Green and Golden Bell Frog

While surveying the area for the Olympics, investigators found bell frogs living in the Brickpit, an area slated for use as a water reservoir, the Olympic area being set up to use its own water for various uses rather than tapping into the Sydney supply.

Over the last 20 years, the golden bell frog has disappeared from much of its warm temperate habitat in Eastern Australia. The Homebush Bay colony is one of only 19 breeding colonies in Sydney. The frog is a distinctive green and gold but can change color to brown when under a log.

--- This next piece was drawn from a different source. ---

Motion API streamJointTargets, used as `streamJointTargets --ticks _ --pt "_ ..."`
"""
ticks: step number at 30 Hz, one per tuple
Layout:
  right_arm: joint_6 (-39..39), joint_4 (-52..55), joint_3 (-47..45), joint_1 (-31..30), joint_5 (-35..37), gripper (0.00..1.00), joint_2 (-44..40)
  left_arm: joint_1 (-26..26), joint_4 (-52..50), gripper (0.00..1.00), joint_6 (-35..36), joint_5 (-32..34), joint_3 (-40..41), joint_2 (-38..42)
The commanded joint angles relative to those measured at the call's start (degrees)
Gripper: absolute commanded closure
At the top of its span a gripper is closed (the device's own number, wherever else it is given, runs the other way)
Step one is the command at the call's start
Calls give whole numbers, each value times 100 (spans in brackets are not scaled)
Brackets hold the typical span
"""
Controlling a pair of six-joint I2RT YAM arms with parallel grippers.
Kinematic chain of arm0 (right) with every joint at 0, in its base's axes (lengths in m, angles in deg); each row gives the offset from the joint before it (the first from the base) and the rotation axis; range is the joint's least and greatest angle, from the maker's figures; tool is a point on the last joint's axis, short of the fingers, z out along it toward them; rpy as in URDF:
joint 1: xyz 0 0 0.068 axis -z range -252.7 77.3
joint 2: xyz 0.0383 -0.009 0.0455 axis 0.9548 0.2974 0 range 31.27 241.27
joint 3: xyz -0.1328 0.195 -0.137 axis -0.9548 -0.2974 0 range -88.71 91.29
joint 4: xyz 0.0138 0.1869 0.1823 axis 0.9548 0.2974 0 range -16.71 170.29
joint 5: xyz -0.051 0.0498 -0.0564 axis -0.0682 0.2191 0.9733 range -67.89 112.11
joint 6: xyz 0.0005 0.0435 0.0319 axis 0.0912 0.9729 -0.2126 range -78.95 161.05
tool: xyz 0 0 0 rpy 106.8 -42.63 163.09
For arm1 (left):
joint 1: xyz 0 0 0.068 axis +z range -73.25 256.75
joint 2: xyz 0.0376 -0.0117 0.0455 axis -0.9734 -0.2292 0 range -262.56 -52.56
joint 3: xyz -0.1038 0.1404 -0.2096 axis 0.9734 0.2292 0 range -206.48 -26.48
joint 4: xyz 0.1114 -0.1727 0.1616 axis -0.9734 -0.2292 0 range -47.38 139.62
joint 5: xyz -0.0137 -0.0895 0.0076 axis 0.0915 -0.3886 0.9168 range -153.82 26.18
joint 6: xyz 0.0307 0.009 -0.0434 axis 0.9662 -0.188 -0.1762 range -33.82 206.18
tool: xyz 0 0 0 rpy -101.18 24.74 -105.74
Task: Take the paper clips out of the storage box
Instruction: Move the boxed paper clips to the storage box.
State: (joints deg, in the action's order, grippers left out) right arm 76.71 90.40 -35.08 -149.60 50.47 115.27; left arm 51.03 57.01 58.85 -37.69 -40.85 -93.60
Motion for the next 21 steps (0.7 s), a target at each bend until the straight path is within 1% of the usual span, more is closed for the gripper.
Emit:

The frog is unusual for an endangered species in that it will populate areas that have been disturbed by human activity.

To minimize the impact of Olympic development, the OCA and the contractors have created additional habitat, constructed frog-proof fences and built underpasses to stop frogs from crossing busy roads.

At the end of the Olympics, the Homebush Bay area will be turned from a polluted industrial wasteland into the Millennium Parkland, Sydney's biggest urban greenspace. As of now, pollution is no longer entering the creek and wetland systems, the cleaned up sites do not threaten public health or the environment and the diversity of birds, animals and plants has increased.